[Task details] In the material below, find the line with "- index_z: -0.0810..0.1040" and the line with "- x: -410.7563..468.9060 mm", then output those two lines and every line between them, exactly.

[Material for the task]
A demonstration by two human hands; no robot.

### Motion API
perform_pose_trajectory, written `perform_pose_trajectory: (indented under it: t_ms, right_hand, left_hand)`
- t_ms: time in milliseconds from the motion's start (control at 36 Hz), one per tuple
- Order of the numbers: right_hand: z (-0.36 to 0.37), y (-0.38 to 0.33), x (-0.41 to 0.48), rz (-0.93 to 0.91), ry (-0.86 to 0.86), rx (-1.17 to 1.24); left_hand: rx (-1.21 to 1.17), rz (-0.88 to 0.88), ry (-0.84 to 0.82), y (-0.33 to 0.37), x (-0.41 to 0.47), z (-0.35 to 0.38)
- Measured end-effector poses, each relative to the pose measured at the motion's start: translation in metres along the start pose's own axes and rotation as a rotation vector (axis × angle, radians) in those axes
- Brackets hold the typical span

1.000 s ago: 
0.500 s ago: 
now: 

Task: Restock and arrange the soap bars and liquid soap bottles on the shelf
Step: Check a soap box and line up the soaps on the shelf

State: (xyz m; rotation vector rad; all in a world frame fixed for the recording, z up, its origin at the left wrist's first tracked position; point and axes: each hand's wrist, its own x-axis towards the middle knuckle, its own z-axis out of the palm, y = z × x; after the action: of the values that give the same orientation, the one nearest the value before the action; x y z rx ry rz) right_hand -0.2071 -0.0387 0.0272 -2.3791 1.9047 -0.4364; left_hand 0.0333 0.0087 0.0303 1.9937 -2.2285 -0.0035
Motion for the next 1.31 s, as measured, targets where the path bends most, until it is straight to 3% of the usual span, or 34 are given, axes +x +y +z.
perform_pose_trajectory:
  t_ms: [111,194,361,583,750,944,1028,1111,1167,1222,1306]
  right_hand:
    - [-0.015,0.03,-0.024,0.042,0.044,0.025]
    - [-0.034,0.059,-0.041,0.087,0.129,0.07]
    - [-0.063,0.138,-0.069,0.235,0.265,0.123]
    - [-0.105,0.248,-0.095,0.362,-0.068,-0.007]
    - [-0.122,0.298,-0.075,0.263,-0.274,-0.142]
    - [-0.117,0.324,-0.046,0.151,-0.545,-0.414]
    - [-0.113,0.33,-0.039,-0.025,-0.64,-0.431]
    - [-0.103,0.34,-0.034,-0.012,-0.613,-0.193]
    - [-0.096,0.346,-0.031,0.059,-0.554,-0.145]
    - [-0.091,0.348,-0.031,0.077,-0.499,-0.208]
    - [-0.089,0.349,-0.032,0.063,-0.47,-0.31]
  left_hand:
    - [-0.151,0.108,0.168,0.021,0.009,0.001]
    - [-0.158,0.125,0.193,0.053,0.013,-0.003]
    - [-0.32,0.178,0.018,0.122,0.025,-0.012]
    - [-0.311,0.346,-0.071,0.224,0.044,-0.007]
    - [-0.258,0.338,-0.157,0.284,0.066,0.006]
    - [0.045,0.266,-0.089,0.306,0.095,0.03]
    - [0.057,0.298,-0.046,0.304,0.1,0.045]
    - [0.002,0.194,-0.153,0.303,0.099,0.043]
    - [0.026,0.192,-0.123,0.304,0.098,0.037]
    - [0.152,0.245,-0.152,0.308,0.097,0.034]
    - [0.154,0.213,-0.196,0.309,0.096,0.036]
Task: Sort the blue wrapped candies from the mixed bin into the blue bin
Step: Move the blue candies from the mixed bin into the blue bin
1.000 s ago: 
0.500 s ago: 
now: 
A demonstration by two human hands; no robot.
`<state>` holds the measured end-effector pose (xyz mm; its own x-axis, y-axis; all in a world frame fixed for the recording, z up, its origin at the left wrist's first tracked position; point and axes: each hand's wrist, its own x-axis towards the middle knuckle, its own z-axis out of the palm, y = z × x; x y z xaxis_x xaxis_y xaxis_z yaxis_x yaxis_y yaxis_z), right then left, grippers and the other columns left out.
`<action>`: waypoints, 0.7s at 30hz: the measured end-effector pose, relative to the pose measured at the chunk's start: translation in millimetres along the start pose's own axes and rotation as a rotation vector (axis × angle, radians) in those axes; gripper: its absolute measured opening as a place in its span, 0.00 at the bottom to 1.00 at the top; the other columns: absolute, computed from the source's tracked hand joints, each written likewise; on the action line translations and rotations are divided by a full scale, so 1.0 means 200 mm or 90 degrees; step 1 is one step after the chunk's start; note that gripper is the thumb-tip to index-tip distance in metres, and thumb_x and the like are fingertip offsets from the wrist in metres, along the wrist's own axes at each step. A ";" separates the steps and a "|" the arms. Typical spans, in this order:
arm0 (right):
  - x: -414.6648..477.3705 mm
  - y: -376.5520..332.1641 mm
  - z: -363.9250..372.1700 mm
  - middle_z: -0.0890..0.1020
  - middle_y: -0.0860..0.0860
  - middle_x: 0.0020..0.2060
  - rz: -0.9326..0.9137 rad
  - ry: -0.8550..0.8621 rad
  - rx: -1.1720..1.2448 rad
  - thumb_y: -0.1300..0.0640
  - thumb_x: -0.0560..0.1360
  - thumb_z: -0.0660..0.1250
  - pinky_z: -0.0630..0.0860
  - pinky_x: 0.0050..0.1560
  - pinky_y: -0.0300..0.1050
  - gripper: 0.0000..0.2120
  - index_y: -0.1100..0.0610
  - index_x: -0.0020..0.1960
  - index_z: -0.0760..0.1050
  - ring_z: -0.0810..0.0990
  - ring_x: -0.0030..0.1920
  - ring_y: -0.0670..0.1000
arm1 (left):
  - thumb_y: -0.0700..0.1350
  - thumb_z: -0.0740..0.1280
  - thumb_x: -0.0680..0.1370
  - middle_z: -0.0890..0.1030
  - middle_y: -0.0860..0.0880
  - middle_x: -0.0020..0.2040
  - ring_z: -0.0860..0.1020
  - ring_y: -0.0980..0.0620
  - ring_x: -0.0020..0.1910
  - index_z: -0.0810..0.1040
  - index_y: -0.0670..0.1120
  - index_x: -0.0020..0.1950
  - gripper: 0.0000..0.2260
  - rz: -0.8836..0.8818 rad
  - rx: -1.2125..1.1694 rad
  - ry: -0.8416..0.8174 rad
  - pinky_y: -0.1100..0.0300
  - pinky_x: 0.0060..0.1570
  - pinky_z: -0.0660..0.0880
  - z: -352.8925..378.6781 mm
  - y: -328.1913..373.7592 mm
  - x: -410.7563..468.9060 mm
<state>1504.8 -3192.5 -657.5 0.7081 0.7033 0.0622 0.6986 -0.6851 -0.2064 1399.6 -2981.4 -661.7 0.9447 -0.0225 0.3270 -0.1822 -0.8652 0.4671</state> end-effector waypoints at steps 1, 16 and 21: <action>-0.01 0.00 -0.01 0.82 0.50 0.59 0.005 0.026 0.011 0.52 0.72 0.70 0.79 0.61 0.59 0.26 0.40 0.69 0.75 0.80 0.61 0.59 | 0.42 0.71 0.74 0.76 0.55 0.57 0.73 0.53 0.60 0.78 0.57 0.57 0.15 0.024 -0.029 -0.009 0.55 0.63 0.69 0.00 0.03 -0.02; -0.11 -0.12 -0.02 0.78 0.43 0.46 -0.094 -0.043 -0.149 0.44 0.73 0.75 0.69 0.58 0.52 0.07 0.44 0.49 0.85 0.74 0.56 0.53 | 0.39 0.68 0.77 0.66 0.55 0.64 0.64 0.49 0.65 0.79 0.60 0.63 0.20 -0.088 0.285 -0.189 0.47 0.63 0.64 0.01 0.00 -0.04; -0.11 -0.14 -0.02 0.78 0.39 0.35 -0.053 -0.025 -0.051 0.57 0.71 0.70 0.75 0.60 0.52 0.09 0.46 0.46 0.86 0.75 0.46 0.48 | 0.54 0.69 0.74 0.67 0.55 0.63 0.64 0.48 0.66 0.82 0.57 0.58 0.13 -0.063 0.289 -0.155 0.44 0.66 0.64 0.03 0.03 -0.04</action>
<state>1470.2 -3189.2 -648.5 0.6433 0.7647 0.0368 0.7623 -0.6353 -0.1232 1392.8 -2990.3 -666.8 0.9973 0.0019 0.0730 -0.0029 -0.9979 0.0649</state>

[The answer]
  - index_z: -0.0810..0.1040
  - index_y: -0.0670..0.1120
  - index_x: -0.0020..0.1950
  - gripper: 0.0000..0.2260
  - rz: -0.8836..0.8818 rad
  - rx: -1.2125..1.1694 rad
  - ry: -0.8416..0.8174 rad
  - pinky_y: -0.1100..0.0300
  - pinky_x: 0.0060..0.1570
  - pinky_z: -0.0660..0.0880
  - z: -352.8925..378.6781 mm
  - y: -328.1913..373.7592 mm
  - x: -410.7563..468.9060 mm

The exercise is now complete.